La signora Lee fece per ribattere ancora, ma dalla sua bocca uscì solo un singhiozzo. Non aveva la forza per provare dolore, figurarsi per fermare una vecchia che, francamente, le metteva anche un po’ paura: quegli occhi brillanti sembravano aver conosciuto cose celate a molti. La fece entrare nella stanza in cui vegetava suo marito e tremò nel ritrovarselo davanti, il lenzuolo tirato fino al mento per nascondere le amputazioni, come se non l’avesse ancora guardato.
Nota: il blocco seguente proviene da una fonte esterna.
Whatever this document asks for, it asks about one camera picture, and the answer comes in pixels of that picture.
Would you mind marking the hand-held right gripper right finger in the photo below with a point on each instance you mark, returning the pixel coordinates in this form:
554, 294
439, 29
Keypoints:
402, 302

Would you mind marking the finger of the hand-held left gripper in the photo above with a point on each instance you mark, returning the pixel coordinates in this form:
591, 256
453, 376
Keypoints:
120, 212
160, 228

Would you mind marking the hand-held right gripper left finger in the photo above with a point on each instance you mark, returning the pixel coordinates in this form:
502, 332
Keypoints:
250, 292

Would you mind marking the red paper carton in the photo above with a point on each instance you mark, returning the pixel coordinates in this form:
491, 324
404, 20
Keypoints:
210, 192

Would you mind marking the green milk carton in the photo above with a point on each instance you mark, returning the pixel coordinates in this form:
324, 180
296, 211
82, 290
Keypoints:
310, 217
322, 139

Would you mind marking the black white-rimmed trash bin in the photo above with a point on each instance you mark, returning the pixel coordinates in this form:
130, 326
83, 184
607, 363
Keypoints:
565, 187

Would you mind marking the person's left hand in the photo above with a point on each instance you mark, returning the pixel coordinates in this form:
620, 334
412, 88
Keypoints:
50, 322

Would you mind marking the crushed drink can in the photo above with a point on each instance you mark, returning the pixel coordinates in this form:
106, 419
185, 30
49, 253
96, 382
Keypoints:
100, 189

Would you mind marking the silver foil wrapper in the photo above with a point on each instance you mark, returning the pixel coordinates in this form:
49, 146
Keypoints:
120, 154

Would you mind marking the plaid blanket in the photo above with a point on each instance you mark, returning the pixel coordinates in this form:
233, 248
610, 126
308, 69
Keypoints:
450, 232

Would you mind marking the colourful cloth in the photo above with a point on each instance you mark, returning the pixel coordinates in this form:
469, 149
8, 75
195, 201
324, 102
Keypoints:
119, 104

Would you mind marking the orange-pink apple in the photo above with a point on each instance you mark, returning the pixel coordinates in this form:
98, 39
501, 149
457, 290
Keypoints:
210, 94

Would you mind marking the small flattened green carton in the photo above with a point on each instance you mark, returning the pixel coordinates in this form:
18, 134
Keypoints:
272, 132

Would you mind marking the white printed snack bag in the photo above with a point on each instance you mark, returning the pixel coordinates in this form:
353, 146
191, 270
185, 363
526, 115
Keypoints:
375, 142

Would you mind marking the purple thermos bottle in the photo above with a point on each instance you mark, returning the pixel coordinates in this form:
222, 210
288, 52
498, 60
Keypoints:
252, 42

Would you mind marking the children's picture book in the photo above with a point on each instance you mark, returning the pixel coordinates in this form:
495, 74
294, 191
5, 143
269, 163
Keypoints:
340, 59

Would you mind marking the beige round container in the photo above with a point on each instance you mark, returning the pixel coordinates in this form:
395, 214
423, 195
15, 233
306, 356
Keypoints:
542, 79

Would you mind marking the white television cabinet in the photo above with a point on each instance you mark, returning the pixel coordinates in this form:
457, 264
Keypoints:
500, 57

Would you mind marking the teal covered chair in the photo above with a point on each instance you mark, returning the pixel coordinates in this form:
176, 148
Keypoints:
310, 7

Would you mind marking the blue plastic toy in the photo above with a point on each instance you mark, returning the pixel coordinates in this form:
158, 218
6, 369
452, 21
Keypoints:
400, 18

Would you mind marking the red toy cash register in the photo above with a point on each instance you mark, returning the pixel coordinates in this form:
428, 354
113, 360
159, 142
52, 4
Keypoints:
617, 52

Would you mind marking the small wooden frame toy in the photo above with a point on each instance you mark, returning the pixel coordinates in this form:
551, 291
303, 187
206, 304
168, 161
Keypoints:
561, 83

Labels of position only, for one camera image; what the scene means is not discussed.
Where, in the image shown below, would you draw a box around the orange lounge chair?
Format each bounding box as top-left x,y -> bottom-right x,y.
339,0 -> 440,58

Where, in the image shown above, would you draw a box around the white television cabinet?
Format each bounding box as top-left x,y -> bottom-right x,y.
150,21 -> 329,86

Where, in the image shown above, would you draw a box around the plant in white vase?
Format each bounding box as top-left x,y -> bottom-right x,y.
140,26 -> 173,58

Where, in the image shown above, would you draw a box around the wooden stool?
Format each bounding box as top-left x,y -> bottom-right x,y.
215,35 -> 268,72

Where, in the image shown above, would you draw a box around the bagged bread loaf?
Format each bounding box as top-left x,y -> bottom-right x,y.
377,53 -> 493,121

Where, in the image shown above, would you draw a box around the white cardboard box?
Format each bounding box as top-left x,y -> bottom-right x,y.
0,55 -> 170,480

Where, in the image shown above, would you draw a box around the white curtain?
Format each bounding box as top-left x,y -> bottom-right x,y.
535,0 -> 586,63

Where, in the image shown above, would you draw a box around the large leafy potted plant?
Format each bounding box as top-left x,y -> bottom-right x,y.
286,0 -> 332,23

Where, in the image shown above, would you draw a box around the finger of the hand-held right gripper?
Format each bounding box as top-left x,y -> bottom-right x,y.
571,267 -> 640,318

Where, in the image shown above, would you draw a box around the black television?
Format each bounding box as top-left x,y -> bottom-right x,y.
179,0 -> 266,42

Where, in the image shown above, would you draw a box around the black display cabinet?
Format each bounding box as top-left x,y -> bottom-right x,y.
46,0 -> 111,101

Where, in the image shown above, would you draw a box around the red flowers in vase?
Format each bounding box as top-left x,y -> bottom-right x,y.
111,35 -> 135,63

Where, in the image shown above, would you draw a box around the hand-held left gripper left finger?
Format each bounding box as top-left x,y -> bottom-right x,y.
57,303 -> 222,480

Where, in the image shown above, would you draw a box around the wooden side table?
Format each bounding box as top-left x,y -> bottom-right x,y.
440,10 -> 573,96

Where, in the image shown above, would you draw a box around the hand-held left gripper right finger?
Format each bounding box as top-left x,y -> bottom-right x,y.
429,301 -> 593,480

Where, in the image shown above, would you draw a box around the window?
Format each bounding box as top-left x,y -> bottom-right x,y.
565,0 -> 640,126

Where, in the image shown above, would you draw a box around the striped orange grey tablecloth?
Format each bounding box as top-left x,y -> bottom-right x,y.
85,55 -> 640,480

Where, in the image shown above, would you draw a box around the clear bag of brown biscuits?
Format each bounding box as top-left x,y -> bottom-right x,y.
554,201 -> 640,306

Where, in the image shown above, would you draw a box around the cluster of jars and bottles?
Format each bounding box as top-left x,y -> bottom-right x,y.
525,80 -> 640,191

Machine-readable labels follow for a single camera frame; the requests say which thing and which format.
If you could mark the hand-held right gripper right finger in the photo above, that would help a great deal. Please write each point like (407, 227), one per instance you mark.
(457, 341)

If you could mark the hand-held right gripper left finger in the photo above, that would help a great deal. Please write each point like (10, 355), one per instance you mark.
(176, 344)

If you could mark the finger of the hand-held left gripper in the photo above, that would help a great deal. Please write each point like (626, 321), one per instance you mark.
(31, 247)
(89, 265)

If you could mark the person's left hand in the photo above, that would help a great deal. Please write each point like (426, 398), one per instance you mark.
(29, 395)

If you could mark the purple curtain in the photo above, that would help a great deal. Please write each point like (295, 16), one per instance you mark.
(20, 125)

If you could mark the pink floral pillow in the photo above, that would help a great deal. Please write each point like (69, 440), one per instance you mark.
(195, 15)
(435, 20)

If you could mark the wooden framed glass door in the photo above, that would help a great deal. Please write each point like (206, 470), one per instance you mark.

« Lasciaci soli » sibilò lui.
« Aspetti! » la sconosciuta afferrò Nora per un braccio, ma lo lasciò subito quando notò la sua espressione nauseata. « Credo che prima debba sapere che quello non è suo marito. Tecnicamente egli è morto, come mio nipote; ma il suo riprovevole involucro mortale è rimasto incustodito e lo spirito di Kim ne ha preso possesso per motivi che non sto qui a spiegarle. Io dovrò liberare mio nipote da lì prima che possa combinare danni, dopodiché sarà necessario compiere due riti funebri perché le loro anime possano giungere immacolate nell’oltretomba. » Poi aggiunse, quasi raddolcita: « Ora vada a prendersi un caffè, ne parleremo meglio più tardi ».
La venerabile Yujin richiuse la porta dietro di lei con un sospiro: sapeva che con una donna come la signora Lee avrebbe solo perso del tempo prezioso, ma la sua autorizzazione era fondamentale. Sedette accanto al paziente e lo fissò a lungo, finché lui non ghignò:
« Quanto tempo, nonna. Che cosa volete da me adesso? »
« Farti uscire da questa carcassa, ragazzo. O vorresti continuare a fare il parassita e fingere di amare quella poveretta? »
Kim roteò gli occhi. « Non sarebbe difficile, il signor Lee non l’hai mai amata. Come se t’importasse di lei, o di me ».
« Infatti ciò è del tutto secondario » replicò freddamente Yujin, i pugni sulle ginocchia. « Ma tu sei diventato uno spirito rabbioso ed io non posso permetterti di girare indisturbato su questa terra. Credi che non abbia visto tutto, che non lo sapessi già? »
« E allora perché non avete fatto niente? »
« Perché voi stolti non avete voluto capire. » Nel tono della venerabile non c’era traccia di affetto, o anche solo compassione; il suo cuore era più arido dei fiori finti che qualcuno aveva portato. Se Kim fosse stato uno spirito qualunque, non si sarebbe mai rivolto a lei. « I tuoi sciocchi genitori hanno firmato la tua condanna rinnegandoLi, e tu l’hai degnamente portata a compimento. Farti pagare per i tuoi servizi, ah! Sei stato fortunato a non impazzire prima dell’incidente ».
Kim torse da lei il bel volto appartenuto al signor Lee. Si morse le labbra come se dovesse trattenere il pianto, ma poi ammise con voce roca:
« Vivere in questo modo mi fa già schifo. » Esitò prima di chiedere: « Mi… esorcizzerete? »
« Non sarà necessario. Basteranno acqua, sale e fuoco ».
« Nonna » riprese Kim con più forza « so che non mi apprezzate, ma ho bisogno che mi concediate dei favori dopo che me ne sarò andato ». E le parlò della promessa fatta ad Amoretta – che s’era rifiutata di vederlo in quello stato –, di Jonsu e persino della fragile psiche della signora Lee. La venerabile lo zittì con un cenno della mano.
« Lo farò, » disse, « così che tu e il signor Lee possiate andare in pace. Il sonno di un giovane è sempre caro agli Dèi ».